I'm not a historian, nor am I a scholar. But I am a thinking human being and can identify several lessons from this "very human" history. The first lesson is it's our history, human history, from which we never seem to learn.
The next lesson is the failure of imposing a way of being on the masses that unnecessarily takes away their autonomy. The Holodomor mentioned above was an example of the imposition of collectivism on a system that functioned quite well when individual farmers ran their farms.
But the open secret is that the systems being imposed were always based on an economic theory that would supposedly equalize outcomes. That the collective efforts of the many would benefit the many by building a better society. Not a bad idea until one realizes the impossibility of making it a reality. But there's a more significant factor that causes the damage and destruction.
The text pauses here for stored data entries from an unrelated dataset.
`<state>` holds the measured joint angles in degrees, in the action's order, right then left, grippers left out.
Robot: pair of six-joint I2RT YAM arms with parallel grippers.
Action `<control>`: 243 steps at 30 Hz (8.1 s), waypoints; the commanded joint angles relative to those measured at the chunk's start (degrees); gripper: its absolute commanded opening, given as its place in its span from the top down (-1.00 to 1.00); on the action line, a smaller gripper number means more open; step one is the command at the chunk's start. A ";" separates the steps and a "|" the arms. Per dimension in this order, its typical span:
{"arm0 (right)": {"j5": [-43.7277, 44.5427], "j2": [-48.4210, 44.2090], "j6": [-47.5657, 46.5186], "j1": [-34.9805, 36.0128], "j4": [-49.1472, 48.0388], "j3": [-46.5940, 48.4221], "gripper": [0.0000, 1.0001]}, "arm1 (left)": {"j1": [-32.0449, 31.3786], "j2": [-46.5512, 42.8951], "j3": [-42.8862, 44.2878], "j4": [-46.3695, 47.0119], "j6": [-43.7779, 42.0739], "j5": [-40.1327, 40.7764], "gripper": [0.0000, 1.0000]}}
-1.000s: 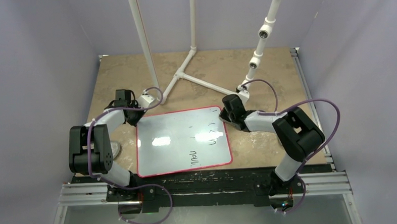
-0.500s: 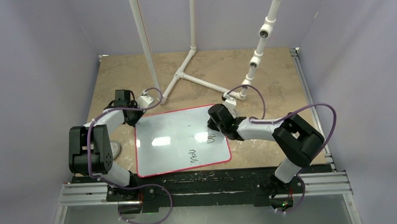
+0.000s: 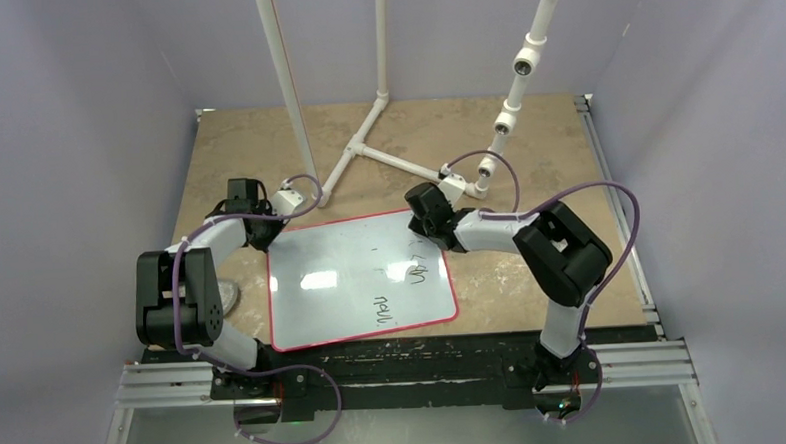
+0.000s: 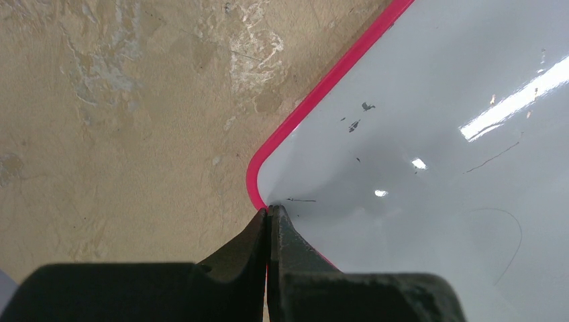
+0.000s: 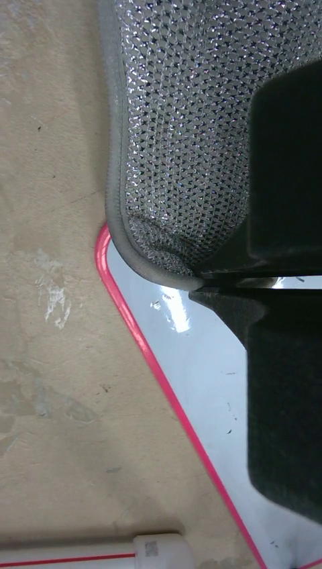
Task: Erase the whiteboard
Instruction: Hold the whiteboard at the center of the board.
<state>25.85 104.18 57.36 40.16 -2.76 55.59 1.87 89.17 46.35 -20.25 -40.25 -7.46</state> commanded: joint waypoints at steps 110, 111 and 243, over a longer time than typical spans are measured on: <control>-10.89 -10.47 7.93 -1.19 -5.63 -27.46 1.00 | 0.15 1.83 -2.91 -13.92 -0.57 -3.40 1.00; -10.48 -11.31 7.75 -1.51 -6.10 -28.72 1.00 | 0.15 1.73 -2.93 -14.06 -0.54 -3.43 1.00; -16.79 -1.58 -3.01 18.25 6.60 -4.90 1.00 | 5.14 -0.57 3.96 -25.08 -1.73 -20.39 0.67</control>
<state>11.38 109.89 58.02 58.70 -8.08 60.55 9.50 90.83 50.65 -46.33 -42.94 -28.29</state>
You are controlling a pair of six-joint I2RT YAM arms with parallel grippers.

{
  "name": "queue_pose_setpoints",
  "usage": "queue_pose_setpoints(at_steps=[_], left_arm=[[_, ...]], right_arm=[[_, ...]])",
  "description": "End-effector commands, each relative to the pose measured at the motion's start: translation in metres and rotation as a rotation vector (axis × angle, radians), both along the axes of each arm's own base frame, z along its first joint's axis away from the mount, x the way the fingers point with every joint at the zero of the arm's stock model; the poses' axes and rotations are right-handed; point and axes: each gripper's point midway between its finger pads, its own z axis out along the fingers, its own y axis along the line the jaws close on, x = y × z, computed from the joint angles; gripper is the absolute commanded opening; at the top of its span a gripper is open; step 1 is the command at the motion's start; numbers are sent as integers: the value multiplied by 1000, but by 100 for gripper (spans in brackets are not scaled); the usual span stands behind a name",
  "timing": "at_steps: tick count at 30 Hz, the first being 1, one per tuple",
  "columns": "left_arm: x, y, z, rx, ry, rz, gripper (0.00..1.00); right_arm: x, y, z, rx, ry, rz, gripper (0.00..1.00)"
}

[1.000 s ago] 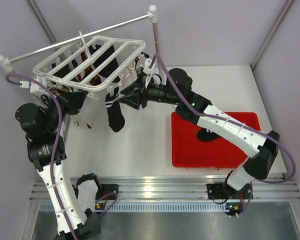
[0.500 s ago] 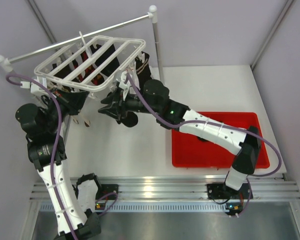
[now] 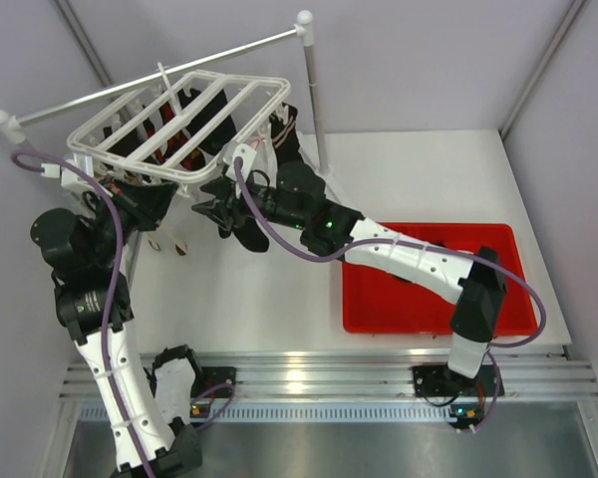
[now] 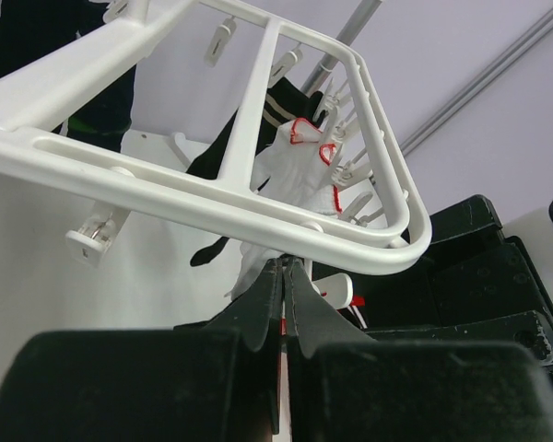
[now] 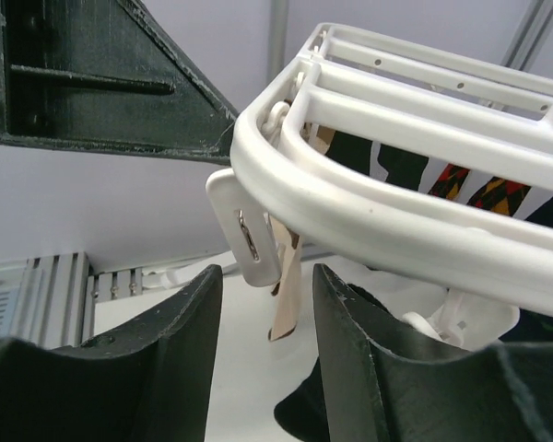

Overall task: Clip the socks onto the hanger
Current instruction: Open the clamp at the hanger.

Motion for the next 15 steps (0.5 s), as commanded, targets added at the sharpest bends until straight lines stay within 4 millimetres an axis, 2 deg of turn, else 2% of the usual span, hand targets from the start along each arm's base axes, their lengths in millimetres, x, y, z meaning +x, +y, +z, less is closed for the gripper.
queue_pose_setpoints(at_steps=[1, 8, 11, 15], left_arm=[[-5, -5, 7, 11, -27, -23, 0], [-5, -6, 5, 3, -12, -31, 0], [-8, -8, 6, -4, -11, -42, 0], [-12, -13, 8, -17, -9, -61, 0]], right_arm=[[-2, 3, 44, 113, -84, -5, 44], [-3, 9, 46, 103, -133, 11, 43], [-8, 12, 42, 85, -167, 31, 35], [-12, 14, 39, 66, -197, 37, 12]])
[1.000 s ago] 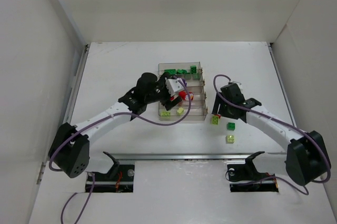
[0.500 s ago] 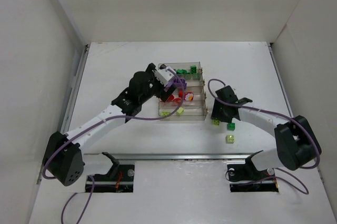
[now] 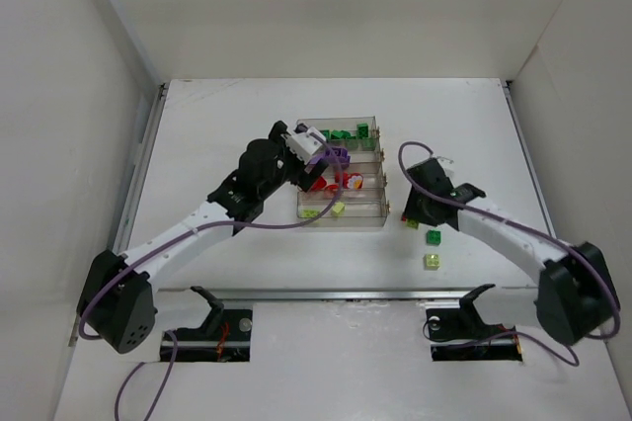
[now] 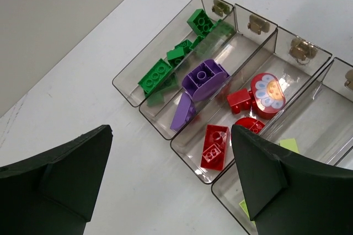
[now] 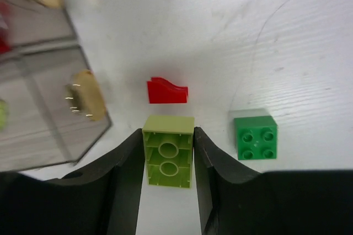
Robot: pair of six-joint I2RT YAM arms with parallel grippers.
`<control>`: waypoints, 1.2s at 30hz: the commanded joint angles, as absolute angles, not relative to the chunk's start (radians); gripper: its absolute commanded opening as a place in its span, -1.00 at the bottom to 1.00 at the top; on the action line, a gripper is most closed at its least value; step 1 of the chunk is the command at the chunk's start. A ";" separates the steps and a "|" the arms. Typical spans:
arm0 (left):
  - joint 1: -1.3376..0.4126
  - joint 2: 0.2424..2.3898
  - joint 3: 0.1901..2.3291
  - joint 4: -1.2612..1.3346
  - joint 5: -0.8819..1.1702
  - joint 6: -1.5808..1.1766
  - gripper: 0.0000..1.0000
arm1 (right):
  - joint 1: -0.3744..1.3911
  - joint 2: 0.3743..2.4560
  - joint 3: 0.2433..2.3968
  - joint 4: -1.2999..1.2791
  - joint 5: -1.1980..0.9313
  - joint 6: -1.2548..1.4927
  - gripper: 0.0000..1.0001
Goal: Sort the legos into containers by color
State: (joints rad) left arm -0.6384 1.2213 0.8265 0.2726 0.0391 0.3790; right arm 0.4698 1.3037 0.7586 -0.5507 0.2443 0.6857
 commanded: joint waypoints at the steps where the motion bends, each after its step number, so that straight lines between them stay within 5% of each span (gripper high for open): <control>1: -0.634 1.177 0.783 0.336 0.028 0.379 0.74 | 0.570 1.123 0.856 -0.624 0.484 0.785 -1.00; 5: -0.634 1.167 0.741 0.364 0.028 0.370 0.76 | 0.638 1.023 0.853 -0.421 0.426 0.671 -1.00; 16: -0.634 1.129 0.701 0.393 -0.008 0.360 0.79 | 0.695 1.426 1.067 -0.417 0.189 0.466 -0.93; 19: -0.634 1.120 0.683 0.393 -0.008 0.360 0.79 | 0.695 1.436 1.068 -0.417 0.161 0.466 -0.67; 23: -0.634 1.111 0.672 0.402 -0.008 0.360 0.81 | 0.695 1.445 1.068 -0.432 0.164 0.457 0.84; 24: -0.634 1.111 0.663 0.402 -0.008 0.360 0.81 | 0.695 1.445 1.068 -0.463 0.176 0.480 1.00; 28: -0.634 1.101 0.653 0.413 -0.008 0.351 0.81 | 0.695 1.379 1.068 -0.521 0.253 0.573 1.00; 36: -0.634 1.071 0.594 0.443 -0.008 0.333 0.81 | 0.427 1.217 0.947 -0.690 0.300 0.744 1.00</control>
State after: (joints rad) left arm -0.6373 1.1069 0.6140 0.3763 -0.0017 0.3584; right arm 0.5179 1.2655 0.9939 -0.6079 0.2810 0.6724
That factor? No opposing powers. When the opposition disappears, tyranny begins. Even when lone individuals resist, the one-sided power to impose any system with no counterbalancing forces evolves into tyranny. One final factor seals the tragedy, the individuals' willingness to accept lies and deny the truth to protect themselves from the effects of tyranny.
All that as a preamble, how does this apply today? First of all, we have a feral Republican Party that fails to play the part it has played for decades, a stabilizing counterbalance of the left's agenda.
The GOP has moved from a healthy conservatism to a radicalized attempt to create a one-party government. It has convinced a large portion of its loyal base to believe its lies and distortions. And a good number of its elected officeholders accept those lies and deny reality to protect themselves from the tyranny being imposed by its leader, the soon to be former president.
The similarities to all those authoritarian leaders are undeniable. This president's continual denigration of the free press has convinced his loyal base they are enemies of the people. His constant lies and distortions have created an alternative reality that makes civil dialog on our differences impossible. And now, like an autocrat, he is attempting to invalidate an election and, with that act, abolish our representative democracy.
He and his followers have brought us to the most profound constitutional crisis since the Confederate states seceded from the union.
Most of us who have been paying attention know these next few days are probably the most dangerous in recent memory. Our nation is a powder keg, and we have a narcissistic megalomaniac trying to light the fuse.